顧客による返品商品のキープを許可する事業者が増加
Loop Returnsによると、顧客が返品サービスを利用しようとする際、対象の商品の返品を求めず顧客が所有し続ける“「キープアイテム」返品”を許可した加盟店の数が、2024年は前年比で20%増加しています。最も増加したカテゴリーはアパレルです。アパレルカテゴリーを取り扱う加盟店では、「キープアイテム」返品を受け入れる加盟店は、2024年は前年より27%増えました。
同様のルールを設ける化粧品会社は10%増加。また、化粧品を購入した消費者が、自分の手元に商品をキープしたまま返品手続きした割合も5%増えています。
消費者が実際には返品せず、商品を所有できるルールを適用した返品率は、2024年は全体で前年比1.5%減少。これは、「加盟店がどの返品がこのルールの対象となるかを厳しく取り締まっていることを示唆している」とLoop Returnsは見ています。
小売事業者が被害にあっている返品詐欺・不正使用の実態
Appriss RetailとDeloitteは、150人の小売事業者の幹部を対象に、彼らが事業で直面している返品詐欺や濫用の主な6つのタイプを特定し、それぞれのタイプの発生率の多さを調査し、レポートに記しています。
- 主に衣料品やアクセサリーなどの商品を、短期間だけ使用するために購入し、その後返品する行為を指す「ワードロービング」、すなわち使用済み商品の返品(調査対象のうち60%がこの問題に直面していると回答)
- ギフトカード詐欺のような不正、または第三者から盗まれた支払い方法による返品(55%が回答)
- 万引きなど盗難商品の返品(48%が回答)
- 偽造レシートや電子レシートによる返品(48%が回答)
- 複数の商品を購入し、一部を返品する「ブラケット返品」(消費者がオンラインで購入した衣料品によく見られる行為。自宅で異なるサイズを試着する目的)(47%が回答)
- 従業員による返品詐欺や共謀(39%が回答)
返品ポリシー厳格化も、不正・乱用の抑止効果は見込めず
レポートによると、調査対象企業のうち返品ポリシーを厳格化する企業の狙いは「返品を減らすため」が83%、「不正行為に対抗するため」が84%でした。

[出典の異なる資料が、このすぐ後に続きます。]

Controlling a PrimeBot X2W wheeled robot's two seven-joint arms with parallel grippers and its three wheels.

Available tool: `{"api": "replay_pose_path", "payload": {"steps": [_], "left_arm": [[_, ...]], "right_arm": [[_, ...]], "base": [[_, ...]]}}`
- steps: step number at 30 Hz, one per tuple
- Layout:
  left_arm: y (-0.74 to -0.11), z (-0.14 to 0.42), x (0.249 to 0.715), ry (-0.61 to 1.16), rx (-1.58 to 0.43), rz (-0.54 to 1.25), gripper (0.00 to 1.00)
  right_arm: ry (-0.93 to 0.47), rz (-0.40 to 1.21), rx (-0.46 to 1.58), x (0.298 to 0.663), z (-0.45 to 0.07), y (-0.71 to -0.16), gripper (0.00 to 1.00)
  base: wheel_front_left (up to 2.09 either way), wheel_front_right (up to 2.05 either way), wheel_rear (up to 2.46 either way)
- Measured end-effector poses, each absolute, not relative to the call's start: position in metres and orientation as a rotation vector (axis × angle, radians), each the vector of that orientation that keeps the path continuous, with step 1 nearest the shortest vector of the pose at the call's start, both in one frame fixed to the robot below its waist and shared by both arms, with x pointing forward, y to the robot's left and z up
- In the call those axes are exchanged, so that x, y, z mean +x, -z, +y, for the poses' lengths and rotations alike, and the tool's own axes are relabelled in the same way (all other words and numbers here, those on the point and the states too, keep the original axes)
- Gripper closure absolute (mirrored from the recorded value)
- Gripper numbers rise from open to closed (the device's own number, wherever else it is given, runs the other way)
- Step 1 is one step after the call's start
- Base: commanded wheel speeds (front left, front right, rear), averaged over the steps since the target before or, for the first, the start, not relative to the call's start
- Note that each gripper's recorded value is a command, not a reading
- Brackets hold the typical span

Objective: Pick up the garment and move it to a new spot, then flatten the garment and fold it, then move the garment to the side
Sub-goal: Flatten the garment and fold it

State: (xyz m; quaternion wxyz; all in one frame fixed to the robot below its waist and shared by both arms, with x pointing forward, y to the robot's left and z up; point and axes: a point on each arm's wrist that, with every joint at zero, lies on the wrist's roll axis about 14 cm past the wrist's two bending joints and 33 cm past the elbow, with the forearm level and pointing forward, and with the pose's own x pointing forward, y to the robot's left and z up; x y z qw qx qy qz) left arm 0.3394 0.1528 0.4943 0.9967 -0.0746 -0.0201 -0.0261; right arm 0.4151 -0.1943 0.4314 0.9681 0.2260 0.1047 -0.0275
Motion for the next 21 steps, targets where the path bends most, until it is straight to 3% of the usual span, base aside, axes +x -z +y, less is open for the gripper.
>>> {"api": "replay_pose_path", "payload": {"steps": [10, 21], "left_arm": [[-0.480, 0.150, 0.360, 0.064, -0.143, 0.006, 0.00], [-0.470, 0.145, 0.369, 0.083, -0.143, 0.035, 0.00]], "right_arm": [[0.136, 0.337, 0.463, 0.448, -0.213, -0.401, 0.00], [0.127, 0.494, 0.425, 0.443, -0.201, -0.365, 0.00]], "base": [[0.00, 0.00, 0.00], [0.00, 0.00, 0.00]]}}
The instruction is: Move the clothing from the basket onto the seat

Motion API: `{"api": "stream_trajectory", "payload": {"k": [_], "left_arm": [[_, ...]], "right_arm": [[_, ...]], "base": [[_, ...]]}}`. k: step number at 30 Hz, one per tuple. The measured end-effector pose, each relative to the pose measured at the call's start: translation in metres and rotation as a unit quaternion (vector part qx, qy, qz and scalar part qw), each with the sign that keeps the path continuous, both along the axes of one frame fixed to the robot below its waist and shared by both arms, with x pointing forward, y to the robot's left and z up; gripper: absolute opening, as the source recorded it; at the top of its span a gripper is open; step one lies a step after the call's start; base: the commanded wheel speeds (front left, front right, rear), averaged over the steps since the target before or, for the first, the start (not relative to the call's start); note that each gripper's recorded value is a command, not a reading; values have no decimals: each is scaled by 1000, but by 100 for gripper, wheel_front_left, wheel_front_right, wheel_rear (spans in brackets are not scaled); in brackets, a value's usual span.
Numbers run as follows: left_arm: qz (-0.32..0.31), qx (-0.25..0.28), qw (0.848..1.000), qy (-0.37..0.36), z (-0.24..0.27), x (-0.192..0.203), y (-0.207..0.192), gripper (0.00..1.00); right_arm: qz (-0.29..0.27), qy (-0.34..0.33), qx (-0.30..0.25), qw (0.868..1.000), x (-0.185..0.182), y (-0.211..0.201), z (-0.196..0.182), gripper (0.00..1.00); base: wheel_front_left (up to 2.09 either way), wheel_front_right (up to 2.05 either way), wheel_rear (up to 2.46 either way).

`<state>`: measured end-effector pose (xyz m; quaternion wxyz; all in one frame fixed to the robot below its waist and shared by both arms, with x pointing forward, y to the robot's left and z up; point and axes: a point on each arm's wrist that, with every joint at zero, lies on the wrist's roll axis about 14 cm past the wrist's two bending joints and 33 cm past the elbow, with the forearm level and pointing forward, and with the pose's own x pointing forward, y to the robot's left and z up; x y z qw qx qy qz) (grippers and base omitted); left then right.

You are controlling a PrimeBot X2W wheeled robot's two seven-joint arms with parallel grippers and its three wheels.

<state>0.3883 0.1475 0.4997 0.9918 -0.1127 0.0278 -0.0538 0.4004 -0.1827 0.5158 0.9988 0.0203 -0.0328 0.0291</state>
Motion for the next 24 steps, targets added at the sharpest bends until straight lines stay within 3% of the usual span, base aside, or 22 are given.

このデータから示唆されるのは、返品ポリシーの厳格化は、不正や濫用の抑止にはほとんど効果がないということです。返品ポリシーを厳しく定めても、人的ミスや偏った考え方によって無視されてしまいやすいからです。また、事業者にクレームを入れる消費者をなだめるためにやむを得ず返品に対応し、その際に返品ポリシーは度外視されるケースもあります。(Appriss RetailとDeloitteのレポートより)
不正防止や返品に関するポリシーの例としては、「レシートや購入証明の提出を義務付ける」(調査対象企業の67%が実施)、「返品期限を30日以内に制限する」(59%が実施)などがあります。また、54%の小売事業者が、取引データに不正がないかを手動で監視するよう努めています。35%の小売事業者は、リアルタイムで返品に自動対応するテクノロジーを導入し、顧客の行動パターンに基づいて返品やクレームの承認、警告、拒否しています。
その一方、調査対象企業のうち1%は「これらの対策を一切導入していない」と回答しています。
返品ポリシーの厳格化がもたらす消費行動への悪影響
レポートによると、返品ポリシーの厳格化は「消費者のロイヤルティと将来の消費行動に長期的な悪影響を及ぼす」可能性があり、逆に、小売店でのポジティブな返品体験は、顧客満足度と顧客維持率を向上させる可能性があるとも説明しています。
たとえば、消費者の55%が厳密な制限が多い返品ポリシーを採用している小売事業者からは購入しないと決めています。また、消費者の3分の1以上(36%)がネガティブな返品を経験。これに関連して、消費者の31%が返品に関するネガティブな経験を理由に、特定の小売事業者で買い物することを止めています。
その一方で、70%の消費者は「返品に関するポジティブな経験によって、追加の購入をしたことがある」と回答。同様に89%の消費者が「返品サービスが良かったらさらに購入すると思う」と答えています。